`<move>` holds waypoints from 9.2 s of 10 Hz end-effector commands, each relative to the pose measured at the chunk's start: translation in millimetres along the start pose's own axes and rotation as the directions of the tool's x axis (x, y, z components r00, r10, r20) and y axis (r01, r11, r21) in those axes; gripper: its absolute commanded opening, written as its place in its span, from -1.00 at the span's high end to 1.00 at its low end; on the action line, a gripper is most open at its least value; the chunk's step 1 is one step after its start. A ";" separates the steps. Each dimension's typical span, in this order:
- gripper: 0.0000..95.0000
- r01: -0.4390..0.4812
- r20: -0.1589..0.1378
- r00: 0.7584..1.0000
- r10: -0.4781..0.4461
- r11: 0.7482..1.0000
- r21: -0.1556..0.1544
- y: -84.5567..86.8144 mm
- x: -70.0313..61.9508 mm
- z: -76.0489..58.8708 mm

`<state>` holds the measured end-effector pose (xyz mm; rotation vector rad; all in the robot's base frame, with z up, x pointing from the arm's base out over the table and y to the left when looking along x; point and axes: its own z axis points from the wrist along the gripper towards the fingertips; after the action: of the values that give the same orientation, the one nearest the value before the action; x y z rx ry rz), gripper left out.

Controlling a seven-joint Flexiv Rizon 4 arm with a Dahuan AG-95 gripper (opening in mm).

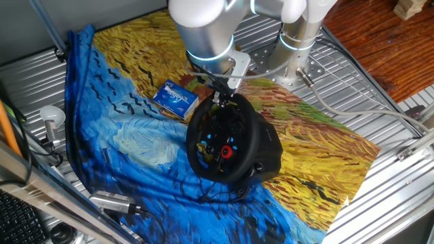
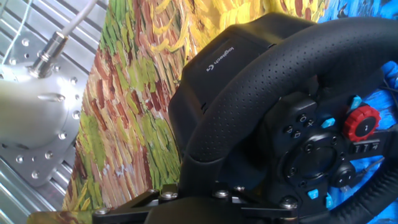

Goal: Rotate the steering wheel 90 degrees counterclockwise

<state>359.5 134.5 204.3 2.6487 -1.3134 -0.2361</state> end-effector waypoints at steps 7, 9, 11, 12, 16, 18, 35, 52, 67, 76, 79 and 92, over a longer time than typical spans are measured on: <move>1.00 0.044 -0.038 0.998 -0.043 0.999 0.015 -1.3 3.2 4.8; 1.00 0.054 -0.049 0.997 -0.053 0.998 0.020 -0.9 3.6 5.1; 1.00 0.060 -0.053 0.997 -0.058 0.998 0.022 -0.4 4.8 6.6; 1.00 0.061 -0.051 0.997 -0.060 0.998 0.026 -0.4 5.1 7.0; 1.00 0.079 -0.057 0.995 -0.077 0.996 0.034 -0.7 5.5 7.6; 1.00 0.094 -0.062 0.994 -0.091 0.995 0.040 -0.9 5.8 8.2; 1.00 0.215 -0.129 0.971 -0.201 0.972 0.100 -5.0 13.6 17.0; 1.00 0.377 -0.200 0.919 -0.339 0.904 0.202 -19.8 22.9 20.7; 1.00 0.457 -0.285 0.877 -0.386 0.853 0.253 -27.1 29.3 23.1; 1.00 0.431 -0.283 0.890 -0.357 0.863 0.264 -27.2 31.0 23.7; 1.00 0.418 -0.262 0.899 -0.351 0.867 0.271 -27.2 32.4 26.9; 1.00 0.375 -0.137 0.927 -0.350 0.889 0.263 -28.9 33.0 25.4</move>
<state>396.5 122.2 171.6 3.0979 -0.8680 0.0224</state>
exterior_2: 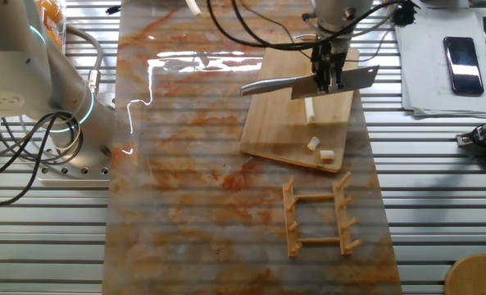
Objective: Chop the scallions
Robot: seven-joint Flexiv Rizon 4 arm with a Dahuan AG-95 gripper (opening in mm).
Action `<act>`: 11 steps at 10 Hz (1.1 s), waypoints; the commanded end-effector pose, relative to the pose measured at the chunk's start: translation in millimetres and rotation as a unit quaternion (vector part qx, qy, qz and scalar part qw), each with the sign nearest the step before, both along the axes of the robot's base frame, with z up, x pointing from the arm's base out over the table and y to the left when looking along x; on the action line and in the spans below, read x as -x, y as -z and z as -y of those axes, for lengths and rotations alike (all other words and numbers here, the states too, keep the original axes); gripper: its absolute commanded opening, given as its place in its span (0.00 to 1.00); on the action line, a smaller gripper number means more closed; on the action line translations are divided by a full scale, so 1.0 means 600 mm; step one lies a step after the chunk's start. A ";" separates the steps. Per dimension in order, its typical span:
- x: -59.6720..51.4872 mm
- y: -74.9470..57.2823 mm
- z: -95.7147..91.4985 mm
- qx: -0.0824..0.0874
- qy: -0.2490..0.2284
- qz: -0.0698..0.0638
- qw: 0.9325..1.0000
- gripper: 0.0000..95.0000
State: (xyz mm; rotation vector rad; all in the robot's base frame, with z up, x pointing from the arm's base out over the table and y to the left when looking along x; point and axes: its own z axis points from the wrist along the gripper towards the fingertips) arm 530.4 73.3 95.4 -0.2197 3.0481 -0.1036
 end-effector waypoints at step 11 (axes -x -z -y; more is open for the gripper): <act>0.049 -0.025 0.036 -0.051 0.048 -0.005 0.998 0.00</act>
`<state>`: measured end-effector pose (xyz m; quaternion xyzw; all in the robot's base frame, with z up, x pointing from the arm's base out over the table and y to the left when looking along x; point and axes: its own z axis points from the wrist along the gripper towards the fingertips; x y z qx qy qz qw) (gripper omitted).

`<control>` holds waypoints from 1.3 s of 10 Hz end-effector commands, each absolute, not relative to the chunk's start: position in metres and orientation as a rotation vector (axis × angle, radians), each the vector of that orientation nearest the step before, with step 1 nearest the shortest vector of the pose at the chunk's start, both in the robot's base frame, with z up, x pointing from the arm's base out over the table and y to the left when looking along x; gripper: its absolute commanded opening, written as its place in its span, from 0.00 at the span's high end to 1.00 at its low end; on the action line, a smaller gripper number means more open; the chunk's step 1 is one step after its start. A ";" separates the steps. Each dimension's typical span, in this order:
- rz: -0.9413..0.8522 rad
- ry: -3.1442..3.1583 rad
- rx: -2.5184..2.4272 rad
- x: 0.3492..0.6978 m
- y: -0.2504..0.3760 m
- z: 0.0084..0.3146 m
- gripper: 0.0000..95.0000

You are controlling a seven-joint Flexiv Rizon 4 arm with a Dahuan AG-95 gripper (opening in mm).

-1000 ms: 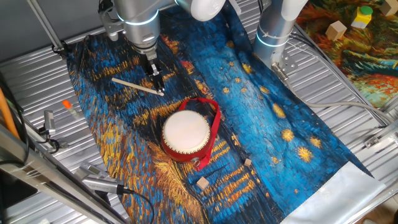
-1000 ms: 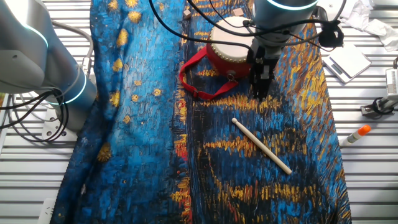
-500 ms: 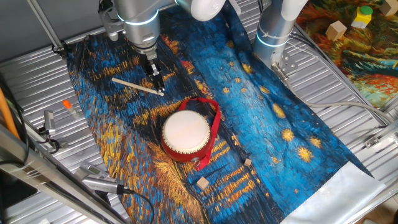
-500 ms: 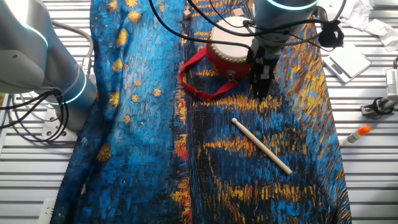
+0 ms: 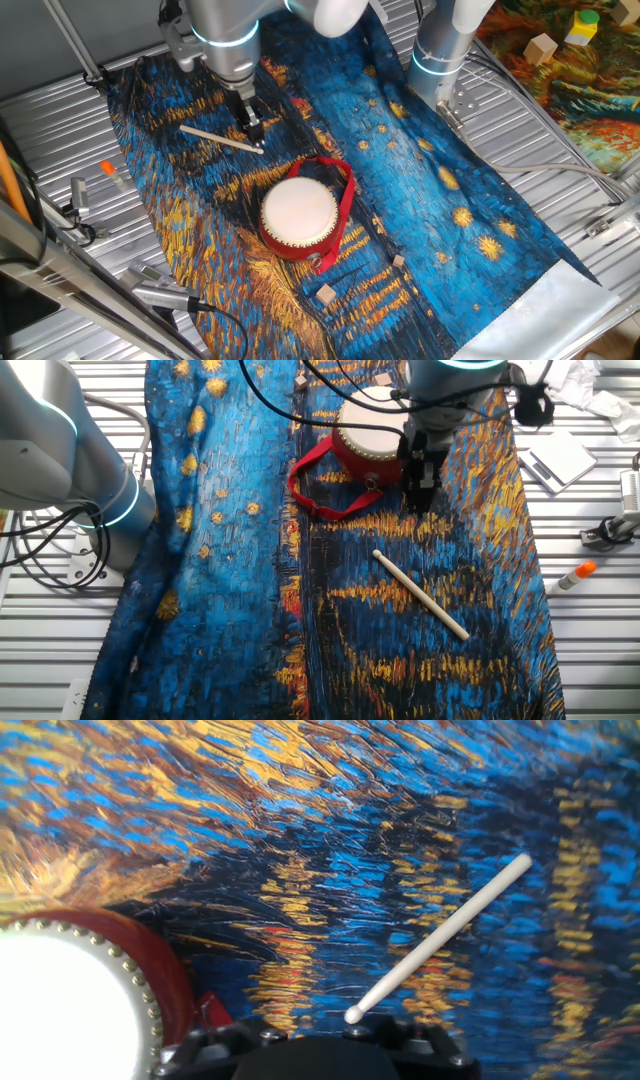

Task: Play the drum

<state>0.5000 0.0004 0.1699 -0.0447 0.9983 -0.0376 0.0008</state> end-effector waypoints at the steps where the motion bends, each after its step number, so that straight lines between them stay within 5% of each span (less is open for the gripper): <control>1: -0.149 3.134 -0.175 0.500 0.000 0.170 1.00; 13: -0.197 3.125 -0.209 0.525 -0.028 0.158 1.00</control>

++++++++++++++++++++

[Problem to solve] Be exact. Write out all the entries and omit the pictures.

[Answer for the task]
`<move>` holds waypoints from 9.2 s of 10 Hz end-effector commands, each relative to the pose measured at the chunk's start: translation in millimetres along the start pose's own axes and rotation as the directions of the tool's x axis (x, y, z components r00, r10, r20) and y axis (r01, r11, r21) in those axes; gripper: its absolute commanded opening, written as its place in its span, from -1.00 at the span's high end to 1.00 at its low end; on the action line, a gripper is most open at its least value; the chunk's step 1 is one step after its start. A ";" separates the steps. Each dimension's typical span, in this order:
- gripper: 0.0000..95.0000
- r01: -0.4390..0.4812
- r20: -0.1589..0.1378
- r00: 0.7584..1.0000
- r10: -0.4781..0.4461
- r11: 0.7482..1.0000
- r21: -0.1556..0.1544
- y: -84.5567..86.8144 mm
- x: -70.0313..61.9508 mm
- z: -76.0489..58.8708 mm

`<state>` holds the measured end-effector pose (xyz mm; rotation vector rad; all in the robot's base frame, with z up, x pointing from the arm's base out over the table and y to the left when looking along x; point and axes: its own z axis points from the wrist along the gripper towards the fingertips; after the action: of the values that give the same orientation, the one nearest the value before the action; x y z rx ry rz), gripper left out.

Controlling a seven-joint Flexiv Rizon 4 arm with a Dahuan AG-95 gripper (opening in mm).


Goal: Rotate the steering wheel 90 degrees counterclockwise

<state>359.5 134.5 204.3 2.6487 -1.3134 -0.2361</state> end-effector waypoints at steps 7, 9, 11, 12, 16, 18, 35, 52, 67, 76, 79 and 92, over a longer time than typical spans are measured on: <move>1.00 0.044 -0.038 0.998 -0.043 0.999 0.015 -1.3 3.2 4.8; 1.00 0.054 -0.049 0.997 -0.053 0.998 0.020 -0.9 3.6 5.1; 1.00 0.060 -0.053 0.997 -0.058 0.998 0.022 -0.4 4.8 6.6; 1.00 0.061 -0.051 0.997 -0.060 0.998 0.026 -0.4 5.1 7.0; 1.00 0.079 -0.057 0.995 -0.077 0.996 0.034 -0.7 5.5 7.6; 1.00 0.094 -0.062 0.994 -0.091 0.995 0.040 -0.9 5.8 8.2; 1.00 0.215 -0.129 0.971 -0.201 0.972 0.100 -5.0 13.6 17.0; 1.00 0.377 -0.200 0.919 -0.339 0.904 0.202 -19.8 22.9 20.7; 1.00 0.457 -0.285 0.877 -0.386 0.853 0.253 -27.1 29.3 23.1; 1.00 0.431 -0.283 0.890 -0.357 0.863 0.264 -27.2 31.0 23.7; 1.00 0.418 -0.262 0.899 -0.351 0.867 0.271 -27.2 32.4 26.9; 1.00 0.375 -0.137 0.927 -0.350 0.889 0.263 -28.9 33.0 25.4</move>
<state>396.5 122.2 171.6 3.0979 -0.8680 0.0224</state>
exterior_2: 
Objective: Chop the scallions
Robot: seven-joint Flexiv Rizon 4 arm with a Dahuan AG-95 gripper (opening in mm).
Action `<act>`: 11 steps at 10 Hz (1.1 s), waypoints; the commanded end-effector pose, relative to the pose measured at the chunk's start: translation in millimetres and rotation as a unit quaternion (vector part qx, qy, qz and scalar part qw), each with the sign nearest the step before, both along the axes of the robot's base frame, with z up, x pointing from the arm's base out over the table and y to the left when looking along x; on the action line and in the spans below, read x as -x, y as -z and z as -y of those axes, for lengths and rotations alike (all other words and numbers here, the states too, keep the original axes); gripper: its absolute commanded opening, given as its place in its span (0.00 to 1.00); on the action line, a smaller gripper number means more closed; on the action line translations are divided by a full scale, so 1.0 means 600 mm; step one lies a step after the chunk's start. A ";" separates the steps. Per dimension in order, its typical span:
- x: -59.6720..51.4872 mm
- y: -74.9470..57.2823 mm
- z: -95.7147..91.4985 mm
- qx: -0.0824..0.0874
- qy: -0.2490..0.2284
- qz: -0.0698..0.0638
- qw: 0.9325..1.0000
- gripper: 0.0000..95.0000
State: (xyz mm; rotation vector rad; all in the robot's base frame, with z up, x pointing from the arm's base out over the table and y to the left when looking along x; point and axes: its own z axis points from the wrist along the gripper towards the fingertips) arm 530.4 73.3 95.4 -0.2197 3.0481 -0.1036
 end-effector waypoints at step 11 (axes -x -z -y; more is open for the gripper): <act>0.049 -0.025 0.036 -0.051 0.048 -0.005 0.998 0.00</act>
`<state>`: measured end-effector pose (xyz m; quaternion xyzw; all in the robot's base frame, with z up, x pointing from the arm's base out over the table and y to the left when looking along x; point and axes: its own z axis points from the wrist along the gripper towards the fingertips; x y z qx qy qz qw) (gripper omitted).

`<control>` holds waypoints from 1.3 s of 10 Hz end-effector commands, each absolute, not relative to the chunk's start: position in metres and orientation as a rotation vector (axis × angle, radians), each the vector of that orientation nearest the step before, with step 1 nearest the shortest vector of the pose at the chunk's start, both in the robot's base frame, with z up, x pointing from the arm's base out over the table and y to the left when looking along x; gripper: its absolute commanded opening, written as its place in its span, from 0.00 at the span's high end to 1.00 at its low end; on the action line, a smaller gripper number means more open; the chunk's step 1 is one step after its start. A ";" separates the steps. Each dimension's typical span, in this order:
- rz: -0.9413..0.8522 rad
- ry: -3.1442..3.1583 rad
- rx: -2.5184..2.4272 rad
- x: 0.3492..0.6978 m
- y: -0.2504..0.3760 m
- z: 0.0084..0.3146 m
- gripper: 0.0000..95.0000

You are controlling a seven-joint Flexiv Rizon 4 arm with a Dahuan AG-95 gripper (opening in mm).

-1000 ms: 
-1000 ms: 
-500 ms: 
-500 ms: 
+0 ms: 

Task: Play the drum

<state>0.5000 0.0004 0.1699 -0.0447 0.9983 -0.0376 0.0008</state> end-effector waypoints at the steps where the motion bends, each after its step number, so that straight lines between them stay within 5% of each span (less is open for the gripper): <control>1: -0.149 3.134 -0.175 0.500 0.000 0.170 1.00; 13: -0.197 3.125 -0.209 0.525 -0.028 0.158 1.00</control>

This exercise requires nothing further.